A super-religious colleague got really offended when another colleague posted a chart comparing science to faith. She went ballistic over what she termed his equation of "faith" to "ignorance." So is faith ignorance? My colleagues are both mature people, both very well educated. He is from another country and a different mindset about religion. She is more local, deeply invested in the local religious community. I do not know this for a fact, but I have been told that she is very much under her husband's thumb, even though she is quite charming, intelligent, and vivacious. If he says "Jump," she asks, "How high?" Again, this is what I have been told, not what I know. I know that her door and office are covered with religious symbols and "inspirational" messages. But she is also the one who gave me a copy of the "Well-behaved women seldom make history" poster.
Several people have said about her that she is a deeply stressed person because of her husband. Rather like we often ask when a woman does not leave a husband who abuses her, we have often wondered why she tolerates her husband's iron thumb. The answer is obvious to me. Her "faith" tells her that she must. And in a nutshell, this is the main complaint I have against religion. As I have told many people, I became a feminist first and an atheist second. I saw no room for me in the patriarchal church structure, and I saw no logic in the dogma of religion. Nobody's religion.
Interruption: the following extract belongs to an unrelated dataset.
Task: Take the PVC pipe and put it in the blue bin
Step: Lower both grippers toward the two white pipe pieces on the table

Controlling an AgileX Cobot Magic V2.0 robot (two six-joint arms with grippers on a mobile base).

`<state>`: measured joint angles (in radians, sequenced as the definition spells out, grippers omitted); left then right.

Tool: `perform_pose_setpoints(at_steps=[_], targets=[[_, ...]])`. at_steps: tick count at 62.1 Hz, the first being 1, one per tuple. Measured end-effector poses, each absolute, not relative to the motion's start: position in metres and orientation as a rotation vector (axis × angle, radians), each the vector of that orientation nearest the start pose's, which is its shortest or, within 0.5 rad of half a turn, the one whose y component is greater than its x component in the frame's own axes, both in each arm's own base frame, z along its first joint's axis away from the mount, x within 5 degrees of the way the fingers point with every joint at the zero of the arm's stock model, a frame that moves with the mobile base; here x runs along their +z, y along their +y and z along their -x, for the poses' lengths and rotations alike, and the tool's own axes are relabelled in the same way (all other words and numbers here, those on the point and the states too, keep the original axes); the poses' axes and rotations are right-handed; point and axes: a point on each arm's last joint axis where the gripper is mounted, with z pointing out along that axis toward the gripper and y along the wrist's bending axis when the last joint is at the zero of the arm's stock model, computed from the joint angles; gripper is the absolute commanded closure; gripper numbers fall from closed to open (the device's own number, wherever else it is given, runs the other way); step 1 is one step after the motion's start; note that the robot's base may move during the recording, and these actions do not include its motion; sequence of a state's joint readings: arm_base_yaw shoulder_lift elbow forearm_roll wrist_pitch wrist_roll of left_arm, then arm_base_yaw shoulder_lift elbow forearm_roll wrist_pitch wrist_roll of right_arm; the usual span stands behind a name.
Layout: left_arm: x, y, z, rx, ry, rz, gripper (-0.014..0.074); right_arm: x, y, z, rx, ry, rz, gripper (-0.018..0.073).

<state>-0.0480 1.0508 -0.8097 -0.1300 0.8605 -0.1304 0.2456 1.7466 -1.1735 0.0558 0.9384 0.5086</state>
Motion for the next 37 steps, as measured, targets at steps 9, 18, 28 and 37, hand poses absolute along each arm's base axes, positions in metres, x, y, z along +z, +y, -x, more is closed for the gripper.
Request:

Not Baptist, Lutheran, Pentecostal, Methodist, Catholic, Hindu, Buddhist, or Shinto. None of them. It's all a huge stretch to believe in an Invisible Friend who supposedly protects and serves. If our police forces and firefighters protected and served as "God" presumably does, we might as well commit suicide.
But people who have been totally indoctrinated into one or the other religious tradition are fearful of questioning the tenets of their faith. I get that. I don't like to question the tenets of feminism, for instance. Still, I am willing to entertain or at least read and consider information that shows various types of differences between men and women and gays and straights. In the long run, to me, it boils down to what makes sense to us. To my religious colleague, it makes sense that women are inferior to men. To me, it does not.
But is it "ignorant" to have "faith"? In some ways, yes. Far too many religious people reject evolution and scientific principles. I don't think my religious colleague does. I think she has made an uneasy peace with science. But she has to admit and understand that she might be in a minority. When we have people who fail to understand that rape is a crime of violence, and that pregnancy might result, all we can say is that ignorance is out there. Are there "higher minded" people who are believers? Yes. I know several. These are smart people, people I respect. But I cannot help seeing them as smart people with selective blindness. I'm a smart woman who thinks her husband is gorgeous. One part of my mind admits that my husband is starting to look and act a lot like his father. I loved his father, but I didn't think him especially intelligent or good-looking. The dominant part of my brain still sees the 18-year-old I fell in love with, the man who was an insatiable lover, the man whose big blue eyes and acre-long eyelashes kept me entranced, the man whose mind is still fascinating to me. Yes, there are wrinkles there now where once the skin was taut. He's in better shape than I'm in, though. (I don't want to ask what he sees when he looks at me!)
So to answer my question--yes, sometimes faith depends on ignorance of a certain type. It also depends on knowledge of a certain limited type. The scientific method will always trump the accept-and-believe kind of faith that my family exhibit.